Exercise instructions -> Pull out every line below that holds the word "left".

Records contained in a dataset

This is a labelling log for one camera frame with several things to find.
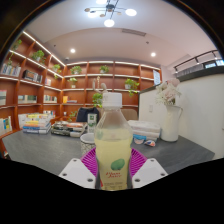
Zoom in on white jug vase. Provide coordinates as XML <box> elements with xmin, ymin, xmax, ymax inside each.
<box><xmin>160</xmin><ymin>104</ymin><xmax>184</xmax><ymax>143</ymax></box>

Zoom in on branched ceiling lamp round bulbs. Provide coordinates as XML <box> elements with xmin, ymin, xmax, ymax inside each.
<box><xmin>83</xmin><ymin>0</ymin><xmax>138</xmax><ymax>28</ymax></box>

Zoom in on green white tall carton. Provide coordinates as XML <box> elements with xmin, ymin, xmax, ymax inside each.
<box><xmin>86</xmin><ymin>113</ymin><xmax>98</xmax><ymax>134</ymax></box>

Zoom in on black framed window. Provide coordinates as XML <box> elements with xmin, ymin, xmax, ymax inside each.
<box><xmin>203</xmin><ymin>59</ymin><xmax>224</xmax><ymax>69</ymax></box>

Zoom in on chair with dark jacket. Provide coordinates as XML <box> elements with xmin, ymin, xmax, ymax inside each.
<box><xmin>75</xmin><ymin>106</ymin><xmax>100</xmax><ymax>123</ymax></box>

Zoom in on round orange blue printed packet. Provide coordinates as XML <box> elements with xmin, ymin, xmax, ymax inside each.
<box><xmin>143</xmin><ymin>139</ymin><xmax>157</xmax><ymax>148</ymax></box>

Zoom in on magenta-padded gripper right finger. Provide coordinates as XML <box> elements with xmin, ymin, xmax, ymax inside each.
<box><xmin>128</xmin><ymin>148</ymin><xmax>169</xmax><ymax>190</ymax></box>

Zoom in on wooden wall shelf unit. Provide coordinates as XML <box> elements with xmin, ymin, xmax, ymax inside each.
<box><xmin>0</xmin><ymin>31</ymin><xmax>163</xmax><ymax>134</ymax></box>

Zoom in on tan upholstered chair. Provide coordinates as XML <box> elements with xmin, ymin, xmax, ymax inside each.
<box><xmin>120</xmin><ymin>108</ymin><xmax>139</xmax><ymax>122</ymax></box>

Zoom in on dark book stack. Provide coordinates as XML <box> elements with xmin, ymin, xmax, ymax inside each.
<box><xmin>50</xmin><ymin>120</ymin><xmax>88</xmax><ymax>138</ymax></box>

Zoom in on ceiling air vent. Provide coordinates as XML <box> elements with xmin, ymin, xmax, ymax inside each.
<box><xmin>121</xmin><ymin>28</ymin><xmax>148</xmax><ymax>37</ymax></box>

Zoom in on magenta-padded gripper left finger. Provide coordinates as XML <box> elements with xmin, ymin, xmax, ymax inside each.
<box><xmin>58</xmin><ymin>147</ymin><xmax>98</xmax><ymax>190</ymax></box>

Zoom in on colourful book stack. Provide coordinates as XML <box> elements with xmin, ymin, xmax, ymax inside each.
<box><xmin>18</xmin><ymin>113</ymin><xmax>53</xmax><ymax>135</ymax></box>

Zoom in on blue white printed packet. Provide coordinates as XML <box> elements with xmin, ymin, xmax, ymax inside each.
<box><xmin>133</xmin><ymin>134</ymin><xmax>148</xmax><ymax>145</ymax></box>

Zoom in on yellow juice bottle white cap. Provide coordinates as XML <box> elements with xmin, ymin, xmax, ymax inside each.
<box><xmin>93</xmin><ymin>92</ymin><xmax>134</xmax><ymax>192</ymax></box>

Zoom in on black ceiling track rail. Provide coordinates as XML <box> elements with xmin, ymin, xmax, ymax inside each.
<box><xmin>173</xmin><ymin>49</ymin><xmax>219</xmax><ymax>73</ymax></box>

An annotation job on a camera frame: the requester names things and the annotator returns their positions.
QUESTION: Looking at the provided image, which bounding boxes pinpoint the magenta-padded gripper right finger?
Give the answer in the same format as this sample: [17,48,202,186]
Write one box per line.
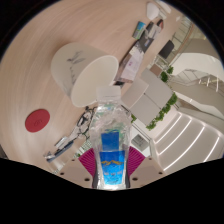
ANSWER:
[124,146,167,189]

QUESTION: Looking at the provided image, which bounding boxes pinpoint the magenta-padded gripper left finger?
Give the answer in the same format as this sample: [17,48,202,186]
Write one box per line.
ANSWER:
[53,148,100,189]

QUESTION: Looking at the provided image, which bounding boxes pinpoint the clear blue-labelled water bottle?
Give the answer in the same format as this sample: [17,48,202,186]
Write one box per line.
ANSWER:
[89,84,133,191]

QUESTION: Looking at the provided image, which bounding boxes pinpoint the clear plastic packet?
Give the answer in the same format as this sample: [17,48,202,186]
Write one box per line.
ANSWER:
[54,134,75,149]

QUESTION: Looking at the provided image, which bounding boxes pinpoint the ceiling light strips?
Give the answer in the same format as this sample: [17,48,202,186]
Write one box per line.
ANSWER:
[151,111,224,173]

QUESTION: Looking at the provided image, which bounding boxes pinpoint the flat round red coaster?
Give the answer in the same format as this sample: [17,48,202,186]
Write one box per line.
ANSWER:
[24,108,51,134]

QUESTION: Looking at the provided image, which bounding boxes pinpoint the brown planter with plants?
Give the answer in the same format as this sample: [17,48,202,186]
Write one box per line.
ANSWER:
[149,63,174,84]

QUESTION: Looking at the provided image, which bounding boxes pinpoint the white mug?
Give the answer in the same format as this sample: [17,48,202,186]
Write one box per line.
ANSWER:
[50,41,120,108]

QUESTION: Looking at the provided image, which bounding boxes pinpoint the clipboard with papers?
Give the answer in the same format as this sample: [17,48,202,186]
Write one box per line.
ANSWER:
[114,33,158,86]

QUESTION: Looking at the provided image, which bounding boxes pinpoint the black chair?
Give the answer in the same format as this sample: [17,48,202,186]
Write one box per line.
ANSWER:
[157,39,176,61]

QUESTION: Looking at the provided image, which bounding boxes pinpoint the colourful sticker sheet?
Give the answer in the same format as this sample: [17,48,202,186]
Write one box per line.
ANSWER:
[132,20,147,40]

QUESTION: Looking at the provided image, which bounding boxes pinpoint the white computer mouse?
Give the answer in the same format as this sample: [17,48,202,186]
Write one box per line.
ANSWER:
[145,2,162,21]

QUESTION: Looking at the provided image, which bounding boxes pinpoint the black cables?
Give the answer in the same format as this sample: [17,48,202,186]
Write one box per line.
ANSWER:
[75,105,98,138]

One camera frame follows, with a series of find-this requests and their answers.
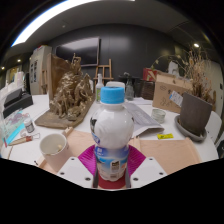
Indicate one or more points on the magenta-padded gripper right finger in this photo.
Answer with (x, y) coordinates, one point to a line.
(146, 171)

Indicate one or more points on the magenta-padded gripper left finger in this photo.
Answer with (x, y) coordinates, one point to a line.
(78, 171)

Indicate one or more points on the white bottle with blue cap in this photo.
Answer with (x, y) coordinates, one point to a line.
(111, 133)

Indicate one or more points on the beige canvas mat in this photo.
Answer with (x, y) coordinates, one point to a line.
(166, 153)

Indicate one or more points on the white ceramic cup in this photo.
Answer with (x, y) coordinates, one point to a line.
(53, 151)

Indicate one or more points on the small yellow tag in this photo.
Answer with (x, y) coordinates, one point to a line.
(165, 136)

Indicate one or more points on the grey newspaper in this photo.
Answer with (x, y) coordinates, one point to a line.
(143, 121)

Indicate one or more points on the clear tape roll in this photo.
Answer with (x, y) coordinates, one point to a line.
(158, 115)

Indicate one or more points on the small paint jar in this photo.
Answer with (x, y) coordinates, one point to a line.
(29, 125)

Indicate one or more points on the dried plant in grey pot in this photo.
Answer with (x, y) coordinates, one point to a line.
(195, 115)

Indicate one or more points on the colourful purple book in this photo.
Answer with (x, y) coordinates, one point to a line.
(13, 126)

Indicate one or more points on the glass flask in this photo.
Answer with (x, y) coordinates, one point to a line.
(129, 91)

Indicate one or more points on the dark woven basket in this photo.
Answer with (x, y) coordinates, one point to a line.
(145, 89)

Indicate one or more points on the brown cardboard box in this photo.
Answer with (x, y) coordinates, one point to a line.
(166, 91)

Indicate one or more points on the clear spray bottle green label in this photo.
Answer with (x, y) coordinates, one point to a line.
(99, 91)

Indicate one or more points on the white plastic chair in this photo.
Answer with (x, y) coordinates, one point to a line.
(115, 85)

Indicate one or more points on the black flat box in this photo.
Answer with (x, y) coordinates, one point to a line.
(16, 100)

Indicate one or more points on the red box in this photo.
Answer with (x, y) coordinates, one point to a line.
(150, 74)

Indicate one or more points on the wooden easel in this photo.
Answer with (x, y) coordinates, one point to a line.
(103, 71)

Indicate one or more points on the white plaster statue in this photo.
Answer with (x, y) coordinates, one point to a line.
(173, 68)

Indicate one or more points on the white cabinet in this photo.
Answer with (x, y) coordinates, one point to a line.
(38, 66)

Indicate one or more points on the black wall screen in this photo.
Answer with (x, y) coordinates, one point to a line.
(80, 51)

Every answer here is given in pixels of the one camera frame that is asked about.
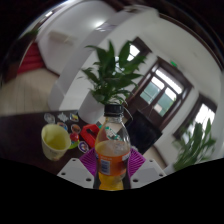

Reply to the exercise ->
Zoom in on magenta-padded gripper left finger. Provide coordinates as XML <box> elements with xmin, ymin, xmax, ymax inside each.
QUESTION: Looking at the provided image, which bounding boxes pinpoint the magenta-padded gripper left finger?
Indicate one or more points on the magenta-padded gripper left finger in this photo.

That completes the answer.